Working with Electronic Tibetan Texts
Tibetan electronic texts are very useful as you could keep them on your computer for translation work, studies, search lookups and so on. There are some things good to know about when using such electronic texts.
To start with, the input was done by humans and now more frequently even optical scanning (Google has an excellent Tibetan font OCR scanning algorithm that BDRC is now using). This is yet another generational step from the original text. Depending of the origin, the electronic version is from a previous typed version by input operators (that sometimes are not even native Tibetan speakers), this input might itself be done from a wood print or even a book typed version. The wood print might be a reprint of previous wood print. Ultimately it's either a translation from Sanskrit or written down by the author or an assistant, or notes taken during teachings. So it means there are many links where corruption could happen. We could even have cases where the wood carver, editor, input operator or someone else mistakenly corrected a part.
If translating texts and using electronic versions, if possible always have a wood print version available for double-checking dubious words and statements. The closer to the first edition, the better. Actually the best is to also have access to an expert, such as a Tibetan scholar/khenpo/geshe or lama who knows the text (and much more) to clarify unknown parts.
If you have a large electronic Tibetan text file collection, let's say all of Kangyur and Tengyur and much more, you could actually use various search tools to find the statistical occurrence of a problematic word of statement. If it shows up extremely seldom, there's a good chance this is a mistake and then you need Tibetan language detective skills to figure out what the right letters were.

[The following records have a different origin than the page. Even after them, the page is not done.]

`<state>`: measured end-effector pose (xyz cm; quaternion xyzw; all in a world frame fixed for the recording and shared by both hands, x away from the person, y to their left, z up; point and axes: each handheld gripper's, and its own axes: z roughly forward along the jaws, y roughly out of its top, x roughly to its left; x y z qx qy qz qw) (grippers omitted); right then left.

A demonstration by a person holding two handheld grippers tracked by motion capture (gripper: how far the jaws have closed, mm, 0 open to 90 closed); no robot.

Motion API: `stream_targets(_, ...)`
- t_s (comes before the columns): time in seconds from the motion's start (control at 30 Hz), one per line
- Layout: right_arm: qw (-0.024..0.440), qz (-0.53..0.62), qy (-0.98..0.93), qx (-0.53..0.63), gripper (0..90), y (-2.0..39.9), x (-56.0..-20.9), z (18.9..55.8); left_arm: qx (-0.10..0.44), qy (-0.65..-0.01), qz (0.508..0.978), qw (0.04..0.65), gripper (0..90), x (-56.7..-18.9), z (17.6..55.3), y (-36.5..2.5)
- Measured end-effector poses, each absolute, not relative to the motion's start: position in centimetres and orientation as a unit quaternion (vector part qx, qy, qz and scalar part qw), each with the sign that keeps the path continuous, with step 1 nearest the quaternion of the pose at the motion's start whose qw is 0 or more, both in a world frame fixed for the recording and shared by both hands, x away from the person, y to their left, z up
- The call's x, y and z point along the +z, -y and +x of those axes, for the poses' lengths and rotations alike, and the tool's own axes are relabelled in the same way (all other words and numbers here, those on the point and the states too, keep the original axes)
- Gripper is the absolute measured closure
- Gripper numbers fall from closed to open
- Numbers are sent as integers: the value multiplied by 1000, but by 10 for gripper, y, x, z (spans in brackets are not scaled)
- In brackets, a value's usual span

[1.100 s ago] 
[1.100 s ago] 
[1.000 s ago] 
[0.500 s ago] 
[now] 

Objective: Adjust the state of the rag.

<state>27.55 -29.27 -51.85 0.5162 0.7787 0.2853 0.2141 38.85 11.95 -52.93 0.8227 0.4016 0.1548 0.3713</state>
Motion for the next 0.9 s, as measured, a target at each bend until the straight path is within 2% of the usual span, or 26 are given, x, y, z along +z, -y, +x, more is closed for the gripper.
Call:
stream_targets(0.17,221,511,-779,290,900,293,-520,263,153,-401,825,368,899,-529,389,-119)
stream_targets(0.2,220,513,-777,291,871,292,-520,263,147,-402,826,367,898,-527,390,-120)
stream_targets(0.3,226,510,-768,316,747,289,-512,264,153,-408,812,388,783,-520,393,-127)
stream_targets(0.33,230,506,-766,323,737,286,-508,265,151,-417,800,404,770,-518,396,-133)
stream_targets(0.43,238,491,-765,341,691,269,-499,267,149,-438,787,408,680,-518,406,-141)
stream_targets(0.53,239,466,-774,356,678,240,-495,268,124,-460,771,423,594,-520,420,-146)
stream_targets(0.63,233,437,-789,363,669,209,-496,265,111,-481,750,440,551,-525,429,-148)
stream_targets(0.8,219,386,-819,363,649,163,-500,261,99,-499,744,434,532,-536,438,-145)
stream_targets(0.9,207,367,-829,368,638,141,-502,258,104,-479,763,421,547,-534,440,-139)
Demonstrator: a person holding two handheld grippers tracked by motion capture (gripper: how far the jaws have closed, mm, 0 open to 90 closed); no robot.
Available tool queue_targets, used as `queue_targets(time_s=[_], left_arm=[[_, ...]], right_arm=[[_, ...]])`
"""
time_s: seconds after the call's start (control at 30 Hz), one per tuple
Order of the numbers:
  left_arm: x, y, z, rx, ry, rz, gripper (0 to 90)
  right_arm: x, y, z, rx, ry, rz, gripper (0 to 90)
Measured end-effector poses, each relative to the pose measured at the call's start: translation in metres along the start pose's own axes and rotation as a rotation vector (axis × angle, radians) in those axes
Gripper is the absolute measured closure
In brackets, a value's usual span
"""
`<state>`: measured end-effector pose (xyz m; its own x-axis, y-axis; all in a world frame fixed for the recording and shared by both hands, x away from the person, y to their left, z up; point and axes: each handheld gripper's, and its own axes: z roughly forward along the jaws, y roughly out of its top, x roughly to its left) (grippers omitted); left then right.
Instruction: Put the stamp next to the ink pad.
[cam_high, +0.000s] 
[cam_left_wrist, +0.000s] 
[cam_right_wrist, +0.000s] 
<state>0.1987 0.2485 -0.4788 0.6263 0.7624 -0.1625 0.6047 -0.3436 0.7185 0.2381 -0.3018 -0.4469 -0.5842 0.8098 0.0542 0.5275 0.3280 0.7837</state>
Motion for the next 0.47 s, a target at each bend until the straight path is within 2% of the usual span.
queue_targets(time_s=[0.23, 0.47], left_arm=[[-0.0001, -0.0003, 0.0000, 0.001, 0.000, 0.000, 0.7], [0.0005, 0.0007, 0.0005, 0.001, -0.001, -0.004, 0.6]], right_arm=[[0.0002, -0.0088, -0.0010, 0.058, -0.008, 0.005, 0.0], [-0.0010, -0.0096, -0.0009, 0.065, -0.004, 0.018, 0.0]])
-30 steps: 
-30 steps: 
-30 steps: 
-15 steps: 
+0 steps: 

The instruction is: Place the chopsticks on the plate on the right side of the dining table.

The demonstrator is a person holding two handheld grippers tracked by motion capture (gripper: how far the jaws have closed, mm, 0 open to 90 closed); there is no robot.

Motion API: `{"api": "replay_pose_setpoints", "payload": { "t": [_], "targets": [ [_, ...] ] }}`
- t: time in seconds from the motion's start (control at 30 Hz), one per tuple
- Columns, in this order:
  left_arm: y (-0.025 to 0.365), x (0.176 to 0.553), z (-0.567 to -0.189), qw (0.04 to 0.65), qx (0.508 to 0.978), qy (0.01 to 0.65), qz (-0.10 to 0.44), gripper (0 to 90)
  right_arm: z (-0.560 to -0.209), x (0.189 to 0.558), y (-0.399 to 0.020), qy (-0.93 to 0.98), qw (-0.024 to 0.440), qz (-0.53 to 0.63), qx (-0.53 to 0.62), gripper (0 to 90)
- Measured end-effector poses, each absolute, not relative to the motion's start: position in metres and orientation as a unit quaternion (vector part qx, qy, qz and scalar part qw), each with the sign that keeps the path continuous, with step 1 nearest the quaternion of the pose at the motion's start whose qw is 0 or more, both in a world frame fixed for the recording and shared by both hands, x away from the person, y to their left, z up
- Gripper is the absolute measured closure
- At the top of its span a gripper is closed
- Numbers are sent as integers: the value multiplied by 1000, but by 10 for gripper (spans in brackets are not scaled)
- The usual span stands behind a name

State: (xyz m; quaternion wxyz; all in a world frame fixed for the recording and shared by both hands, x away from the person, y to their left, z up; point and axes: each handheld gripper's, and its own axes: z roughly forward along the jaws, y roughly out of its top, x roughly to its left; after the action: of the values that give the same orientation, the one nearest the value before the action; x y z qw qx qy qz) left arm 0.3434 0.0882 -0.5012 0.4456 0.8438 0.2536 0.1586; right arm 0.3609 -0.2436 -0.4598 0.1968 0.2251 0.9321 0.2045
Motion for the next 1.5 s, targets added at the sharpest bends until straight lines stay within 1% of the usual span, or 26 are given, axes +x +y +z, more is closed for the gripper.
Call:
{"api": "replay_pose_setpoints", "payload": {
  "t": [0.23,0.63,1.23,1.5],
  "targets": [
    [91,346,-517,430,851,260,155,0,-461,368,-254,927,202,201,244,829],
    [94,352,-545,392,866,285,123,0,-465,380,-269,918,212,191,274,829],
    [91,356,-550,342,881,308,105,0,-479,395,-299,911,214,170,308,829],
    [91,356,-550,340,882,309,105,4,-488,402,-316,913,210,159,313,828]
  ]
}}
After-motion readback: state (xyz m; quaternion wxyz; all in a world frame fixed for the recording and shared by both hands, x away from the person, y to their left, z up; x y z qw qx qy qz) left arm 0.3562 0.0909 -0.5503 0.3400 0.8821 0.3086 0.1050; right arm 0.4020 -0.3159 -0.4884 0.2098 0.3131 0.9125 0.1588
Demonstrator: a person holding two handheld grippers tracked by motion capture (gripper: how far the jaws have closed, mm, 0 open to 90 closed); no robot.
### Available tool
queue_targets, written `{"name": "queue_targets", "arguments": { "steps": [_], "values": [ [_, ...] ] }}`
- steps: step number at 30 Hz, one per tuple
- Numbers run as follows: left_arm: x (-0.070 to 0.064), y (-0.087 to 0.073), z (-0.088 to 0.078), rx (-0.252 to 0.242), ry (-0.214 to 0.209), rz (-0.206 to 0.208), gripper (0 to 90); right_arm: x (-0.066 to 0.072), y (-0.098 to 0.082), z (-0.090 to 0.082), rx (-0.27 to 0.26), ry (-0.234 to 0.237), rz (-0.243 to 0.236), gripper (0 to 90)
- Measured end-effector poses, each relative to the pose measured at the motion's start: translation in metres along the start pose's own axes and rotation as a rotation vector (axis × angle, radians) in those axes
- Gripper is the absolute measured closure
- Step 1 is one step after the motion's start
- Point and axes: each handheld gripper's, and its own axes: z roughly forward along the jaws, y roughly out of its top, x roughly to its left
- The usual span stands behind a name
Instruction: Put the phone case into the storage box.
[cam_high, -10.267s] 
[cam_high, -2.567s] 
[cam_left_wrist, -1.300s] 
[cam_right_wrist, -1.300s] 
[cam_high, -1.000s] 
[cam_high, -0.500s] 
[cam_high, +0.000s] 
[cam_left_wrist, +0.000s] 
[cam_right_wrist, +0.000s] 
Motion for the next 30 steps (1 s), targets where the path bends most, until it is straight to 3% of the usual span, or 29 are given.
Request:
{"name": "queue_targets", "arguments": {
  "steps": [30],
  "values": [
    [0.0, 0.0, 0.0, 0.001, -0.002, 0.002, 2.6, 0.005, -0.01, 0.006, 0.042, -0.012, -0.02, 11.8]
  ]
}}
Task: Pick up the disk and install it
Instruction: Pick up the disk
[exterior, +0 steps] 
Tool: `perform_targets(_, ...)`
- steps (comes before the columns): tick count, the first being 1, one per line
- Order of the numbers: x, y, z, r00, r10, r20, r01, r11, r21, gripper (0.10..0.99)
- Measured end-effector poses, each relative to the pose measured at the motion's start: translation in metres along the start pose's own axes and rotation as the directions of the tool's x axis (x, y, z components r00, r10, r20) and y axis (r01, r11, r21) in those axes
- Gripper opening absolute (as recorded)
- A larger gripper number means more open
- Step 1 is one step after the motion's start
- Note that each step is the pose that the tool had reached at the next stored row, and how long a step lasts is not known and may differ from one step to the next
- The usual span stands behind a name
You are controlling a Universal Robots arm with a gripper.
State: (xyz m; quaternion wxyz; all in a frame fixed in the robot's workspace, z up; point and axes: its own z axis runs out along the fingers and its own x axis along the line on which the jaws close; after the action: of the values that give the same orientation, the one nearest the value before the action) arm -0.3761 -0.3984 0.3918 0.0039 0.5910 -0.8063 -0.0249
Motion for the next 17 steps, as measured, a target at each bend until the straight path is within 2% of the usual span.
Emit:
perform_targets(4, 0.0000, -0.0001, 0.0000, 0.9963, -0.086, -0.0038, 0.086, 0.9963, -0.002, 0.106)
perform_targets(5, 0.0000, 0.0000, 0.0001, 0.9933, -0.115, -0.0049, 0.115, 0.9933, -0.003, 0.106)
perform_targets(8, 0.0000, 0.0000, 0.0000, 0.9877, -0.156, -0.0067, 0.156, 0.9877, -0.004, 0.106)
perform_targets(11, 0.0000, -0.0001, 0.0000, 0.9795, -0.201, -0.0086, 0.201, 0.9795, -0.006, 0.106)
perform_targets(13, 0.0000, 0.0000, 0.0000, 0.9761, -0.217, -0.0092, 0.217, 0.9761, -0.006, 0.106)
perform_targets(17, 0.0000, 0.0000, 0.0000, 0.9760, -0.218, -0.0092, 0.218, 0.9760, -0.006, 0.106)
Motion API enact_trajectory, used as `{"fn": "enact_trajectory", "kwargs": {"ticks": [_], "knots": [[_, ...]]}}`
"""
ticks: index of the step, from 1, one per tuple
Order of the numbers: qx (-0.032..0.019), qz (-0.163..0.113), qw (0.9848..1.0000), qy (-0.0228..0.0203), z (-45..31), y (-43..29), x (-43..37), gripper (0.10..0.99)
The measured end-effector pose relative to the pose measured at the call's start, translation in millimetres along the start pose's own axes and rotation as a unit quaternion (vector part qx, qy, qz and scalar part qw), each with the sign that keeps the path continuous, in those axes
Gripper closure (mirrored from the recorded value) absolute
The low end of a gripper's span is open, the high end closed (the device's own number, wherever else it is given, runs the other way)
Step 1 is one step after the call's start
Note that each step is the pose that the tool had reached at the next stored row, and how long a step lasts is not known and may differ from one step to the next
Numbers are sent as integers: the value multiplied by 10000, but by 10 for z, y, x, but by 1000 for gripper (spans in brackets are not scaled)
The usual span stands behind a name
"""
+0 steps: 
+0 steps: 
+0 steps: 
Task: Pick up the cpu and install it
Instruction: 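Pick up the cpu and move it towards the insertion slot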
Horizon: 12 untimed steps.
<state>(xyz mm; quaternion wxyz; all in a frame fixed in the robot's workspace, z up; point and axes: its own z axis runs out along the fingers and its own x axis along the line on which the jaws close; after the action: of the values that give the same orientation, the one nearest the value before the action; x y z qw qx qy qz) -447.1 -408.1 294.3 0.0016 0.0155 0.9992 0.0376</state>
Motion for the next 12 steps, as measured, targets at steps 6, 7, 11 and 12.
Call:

Note that if you do this in a translation or text reproduction, you should make a foot note or mark it as a change from the original to indicate this rather than just changing the letters with no information why it was done -- this to avoid future misunderstandings.
Also, always keep an original version of the text, if possible as a read-only file, and also archived somewhere as a copy. There are so many things that could go wrong, hard disks fail, mistaken deletion of files or contents of the files, or re-arrangement of the text from formatting that could corrupt the file.
Put somewhere inside the file or another file in the same file location information where the file was obtained from, what URL location, originator, when and so forth. You might need to get a new copy suddenly, or check if a better version is available. It's also hopeless to figure out what the text is, where it came from and so on, with no information whatsoever -- let's say you found and saved the Tibetan text file ten years' ago and now suddenly you find the text interesting.
From a practical point of view, some of these files are very large. If you try to edit them, most word processors can't handle updates that well with multi-megabyte documents. There are cases where you need to start from the original file and break it down to separate files -- let's say suitable 20 to 50 folio files. Especially scrolling, zoom, edits and so on could be very slow with huge files, even with modern laptops. The Tibetan fonts could introduce a lot of layout operations that will cause such slowness, as well (compared with plain roman fonts).
Opening up large files could take a long time, I have just now a 550kb Word file that has opened up after 2 minutes and is still not useable after opening (the spinning ball of MacOSX running). The corresponding PDF file opened up immediately. Now, PDF files usually are not for editing work, but for plain reading and searching purposes they work really well. The fonts are also embedded so you get a 1:1 look with the original text. You could also copy out text parts from the PDF file into your word processor for translation work. You could always add marking notations in the PDF file where you are; most PDF readers have such features today.
Microsoft Word used to be the default format for most translators, scholars and other users. Today many programs could import or export Word format so there's no necessity to own Microsoft Word. On the Mac platform the free Pages application is actually very efficient and works fine with Tibetan texts. I've also started to use Markdown text files for some projects, these are plain text files with annotations for web publishing, possibility convert to word format and much more. You could edit Markdown files with any text editor. Text files are also very efficient and fast, especially for large file sizes. Google Docs could also be used for Tibetan texts even if its editing and formatting capabilities are limited compared with modern word processors.
As for fonts, today's Unicode standard makes it possible to open just any Unicode Tibetan text file using Unicode -- if possible always use the default Unicode encoding system which is UTF-8 today for most platforms. Some fonts might have missing special characters such as some old Unicode fonts, but those are for specific tantric symbolism material that is not so frequent. However, if you copy the Tibetan text around, always preserve all formatting content, including small size (for sadhana comment sections or end notes). The platforms have default Tibetan fonts installed, or could be done via various system preference settings, so consult your platform for more information.
I prefer to work with the Tibetan text sections and the translation as blocks, one after another, in suitable sections. This makes it easier to check and look at the translation later rather than having separate files for Tibetan and English, or all Tibetan up front in the document and the translation at the end.
The commenting tools in word processors are very handy to markup sections in the text. Those should not be published, for publishing use proper notes.